Sent from my iPhone using Goat Forum


----------



## Wlschwallenberg (Jan 4, 2013)

I just pulled out a syringe to look at it and the amount I gave her earlier WAS 1/4cc. Lol


Sent from my iPhone using Goat Forum


----------



## ksalvagno (Oct 6, 2009)

If you could get the Nuflor, that really would be much better.


----------



## toth boer goats (Jul 20, 2008)

I do agree with the nuflor.


----------



## Wlschwallenberg (Jan 4, 2013)

I'd like to use Nuflor, getting it will be a bit of an issue however.


Sent from my iPhone using Goat Forum


----------



## Wlschwallenberg (Jan 4, 2013)

I just wanted to update: 

She seems to be improving on the Pen G! She is much brighter, talkative and eating better.


Sent from my iPhone using Goat Forum


----------



## happybleats (Sep 12, 2010)

Thats great..hopefully you caught it early and the Pen will take care of it 100%


----------



## toth boer goats (Jul 20, 2008)

Good to hear.


----------



## Wlschwallenberg (Jan 4, 2013)

She's improving, just not as fast as I'd like. I'm going to call around for some Nuflor. Would some steroids be helpful too maybe? 


Sent from my iPhone using Goat Forum


----------



## Wlschwallenberg (Jan 4, 2013)

I found a vet to give me some Nuflor. I gave it to her and within 20 mins she started breathing fast and heavy. What's going on?!


Sent from my iPhone using Goat Forum


----------



## happybleats (Sep 12, 2010)

It may have stressed her...did you give it sub Q?


----------



## Wlschwallenberg (Jan 4, 2013)

Yes, the vet told me to. She seems better today. That's kind of what I was thinking, stress. 

She is a week old today and wasn't due to be born until this weekend so I feel lucky that she has made it this far. She's keeping me guessing that's for sure!


Sent from my iPhone using Goat Forum


----------



## happybleats (Sep 12, 2010)

I give it sub Q..the only meds that have to be given IM is hormones...its less painful sub q...sorry that happened..poor baby


----------



## Wlschwallenberg (Jan 4, 2013)

She scared me earlier- I noticed she was chilled (her ears and inside if her mouth was very cool) so I tucked her into my sweatshirt and sat in the sun to warm her. She went unresponsive, she fell asleep and I couldn't wake her- and her breathing slowed way down. Then she was fine! And she seems to be steadily improving since! She is all alert now. So weird!!

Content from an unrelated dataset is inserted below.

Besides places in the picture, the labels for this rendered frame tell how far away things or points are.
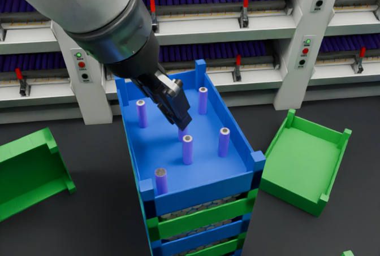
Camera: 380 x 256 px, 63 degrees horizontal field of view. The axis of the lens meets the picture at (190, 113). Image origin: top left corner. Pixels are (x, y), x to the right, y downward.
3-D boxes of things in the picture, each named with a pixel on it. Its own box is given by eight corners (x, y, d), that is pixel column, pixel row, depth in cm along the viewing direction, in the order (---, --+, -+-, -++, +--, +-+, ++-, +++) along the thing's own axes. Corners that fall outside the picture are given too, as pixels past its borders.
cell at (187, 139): (194, 163, 57) (194, 140, 53) (184, 166, 57) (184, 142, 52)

Sent from my iPhone using Goat Forum


----------



## happybleats (Sep 12, 2010)

she may have trouble to regulate her temp...keep an eye on that...glad she is improving..


----------



## Wlschwallenberg (Jan 4, 2013)

She actually slept in my bed with me last night so I could keep her warm. Lol!

I'm thinking her actual due date was yesterday or somewhere in the next day or two- how long until she's better able to regulate her temp do you think? 


Sent from my iPhone using Goat Forum


----------



## ksalvagno (Oct 6, 2009)

It can take a while. A week or more. Or it can take just a couple days. Depends on the goat.


----------



## Wlschwallenberg (Jan 4, 2013)

Got it. Is impossible for them to pass pneumonia on to people?


Sent from my iPhone using Goat Forum


----------



## happybleats (Sep 12, 2010)

I don't think they can pass pneumonia to people .....

Keep up the good work!!


----------



## anawhitfield (Jun 9, 2013)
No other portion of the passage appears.